Where Does Inspiration Come From?


Marblehead, Maurice Prendergast, 1914-1915

Sebastian Smee, the witty, erudite, and Pulitzer Prize-winning art critic for the Boston Globe, reminded readers in this morning’s paper to “go outside” and look.  Look.  That’s been hard to do this past week because of the almost constant rain.  But he’s right.  What he calls the “shrieking green” of spring has arrived.  He goes on to say that “to contemplate the sheer surface area of green matter that appears out of nowhere in this compressed time is to get a jolt of what the old Romantics called ‘the sublime.’”*

At this time of year, when colleges are finishing up their semesters, I often think of a scene from a book I published in 2012.  In the 1870s, Henry Adams, historian and grandson of presidents, would escape to Boston’s North Shore at the beginning of every summer after his year teaching history to some 200 students at Harvard.  Grading all those final exams made his eyes and hands and back ache.  He and his wife, Clover, would leave their townhouse on Marlborough St. for their summer home in Beverly Farms, with its covered porches and sprawling garden.  Once, in early June, he confessed to a friend:  “I could write a sonnet on the pleasures of picking up stones out of one’s lawn.” In the afternoons, he liked to go tramping through the forests and rocky hills near the shore, with its sweet breezes.  He’d find a sheltered spot, under a canopy of newly green trees to, as he said, “lay down on my back till dinner time,” thinking of nothing at all.  For anyone who’s survived a long teaching year in a cloudy part of the country – well, this scene captures the longing of early spring pretty well.
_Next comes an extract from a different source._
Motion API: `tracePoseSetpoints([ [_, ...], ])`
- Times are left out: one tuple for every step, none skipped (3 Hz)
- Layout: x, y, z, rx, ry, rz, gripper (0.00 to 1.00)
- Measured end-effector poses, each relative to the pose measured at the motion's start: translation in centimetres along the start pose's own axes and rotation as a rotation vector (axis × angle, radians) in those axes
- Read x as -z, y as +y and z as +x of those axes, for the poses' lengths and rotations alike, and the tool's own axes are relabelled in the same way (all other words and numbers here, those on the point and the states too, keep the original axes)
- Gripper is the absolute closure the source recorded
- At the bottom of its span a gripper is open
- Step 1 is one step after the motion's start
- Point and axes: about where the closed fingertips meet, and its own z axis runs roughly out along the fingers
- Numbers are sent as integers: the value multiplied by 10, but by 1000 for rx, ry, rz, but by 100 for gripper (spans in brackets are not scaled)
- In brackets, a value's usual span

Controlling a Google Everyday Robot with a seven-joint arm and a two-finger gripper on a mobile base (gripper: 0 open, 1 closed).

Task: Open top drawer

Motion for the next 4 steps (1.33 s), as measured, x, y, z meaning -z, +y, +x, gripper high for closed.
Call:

I’ve been thinking a lot about inspiration – where it comes from, why it’s sometimes abundant, at other times in short supply, and where I’ve found it lately.  The early purple and yellow flowers peeking up in my garden are helping.  Here’s a shortlist of what else has been helping.
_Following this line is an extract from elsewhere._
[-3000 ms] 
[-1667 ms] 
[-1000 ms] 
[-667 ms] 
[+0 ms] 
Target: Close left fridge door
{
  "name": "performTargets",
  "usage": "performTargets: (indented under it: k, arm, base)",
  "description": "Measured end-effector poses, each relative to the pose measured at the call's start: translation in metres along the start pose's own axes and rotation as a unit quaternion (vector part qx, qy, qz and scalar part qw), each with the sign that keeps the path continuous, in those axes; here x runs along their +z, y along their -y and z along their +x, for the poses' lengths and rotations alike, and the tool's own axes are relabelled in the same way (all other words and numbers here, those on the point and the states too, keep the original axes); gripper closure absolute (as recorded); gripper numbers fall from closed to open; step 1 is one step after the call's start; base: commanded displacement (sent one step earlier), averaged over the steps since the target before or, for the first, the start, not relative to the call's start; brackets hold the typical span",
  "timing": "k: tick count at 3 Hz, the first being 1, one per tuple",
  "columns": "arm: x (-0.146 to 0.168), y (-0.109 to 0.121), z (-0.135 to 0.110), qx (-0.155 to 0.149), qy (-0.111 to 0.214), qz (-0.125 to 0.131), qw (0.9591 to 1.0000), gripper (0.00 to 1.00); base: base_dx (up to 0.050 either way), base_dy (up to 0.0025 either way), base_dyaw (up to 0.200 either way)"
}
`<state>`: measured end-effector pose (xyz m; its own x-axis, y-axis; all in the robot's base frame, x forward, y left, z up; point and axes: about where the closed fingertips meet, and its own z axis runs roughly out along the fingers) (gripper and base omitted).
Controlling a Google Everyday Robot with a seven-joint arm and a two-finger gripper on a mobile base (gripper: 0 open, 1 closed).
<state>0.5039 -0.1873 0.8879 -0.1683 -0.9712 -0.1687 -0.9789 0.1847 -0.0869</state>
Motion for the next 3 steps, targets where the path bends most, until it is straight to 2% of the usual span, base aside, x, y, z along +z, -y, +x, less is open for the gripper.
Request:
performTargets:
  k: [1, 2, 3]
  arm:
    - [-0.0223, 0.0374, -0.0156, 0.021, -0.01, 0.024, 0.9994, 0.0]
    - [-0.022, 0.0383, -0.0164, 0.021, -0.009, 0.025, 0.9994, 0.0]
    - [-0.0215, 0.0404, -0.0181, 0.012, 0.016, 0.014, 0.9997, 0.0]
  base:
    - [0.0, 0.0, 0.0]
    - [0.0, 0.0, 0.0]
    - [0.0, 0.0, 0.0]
Three Favorite Research Resources:

  • If you’re about to launch into your summer research projects, check out ArchiveGrid, a go-to database that allows you to limit your search of archives to those in your city or region.
  • Historical newspapers: My current project requires I scour through historical newspapers, so I was particularly glad when this resource recently became available from the Library of Congress.
  • There was a lot of press when the New York Public Library announced earlier this year that they’d digitized many thousands of items in their special collections and made these available in a beautifully designed and easy-to-use site. As of today, it’s up to 678,988 items!  Best of all, over 180,000 are in the public domain.

Two Favorite Books:

  • The Hare with Amber Eyes: A Family Inheritance, by Edmund de Waal.
    I can’t stop thinking about this remarkable book, which I just finished.  It’s a book that gets into your dreams.  The story follows a collection of 264 netsuke, small Japanese carvings made from ivory or chestnut wood, first collected by de Waal’s Jewish banking ancestor in 1870s Paris, then sent to Vienna at the turn-of-century through WWI and Germany’s takeover of Austria at the beginning of WWII, then to postwar Tokyo and finally present-day London, where de Waal is a renowned porcelain ceramicist. Somehow this sweeping story that moves across decades and continents is exquisitely intimate.  The reader is brought very close-up to specific moments, a character’s gesture, a clearing of the throat, not unlike tumbling the tiny netsuke in your hand.
  • A Chance Meeting: Intertwined Lives of American Writers and Artists, by Rachel Cohen. Sometimes, when I’m particularly stuck in my own writing, I dip into Cohen’s book for a chapter or two to get nourished both by the stories she tells of friendship between artists and writers and the way she tells the stories – her cool-eyed compassion, her supple style, how she pays attention to the smallest detail of her subjects’ lives. The chapter on Mark Twain’s friendship with General Grant and the final scene of one writer mourning the death of another – Twain favorably compared Grant’s memoirs to Caesar’s Commentaries – are unforgettable.   I have a few books I always keep on a shelf near my desk; this is one of them.

Spring at last is here, go outside, LOOK, and then enjoy what inspires you – summer is near!

*Sebastian Smee, 5/6/2016,  The Boston Globe.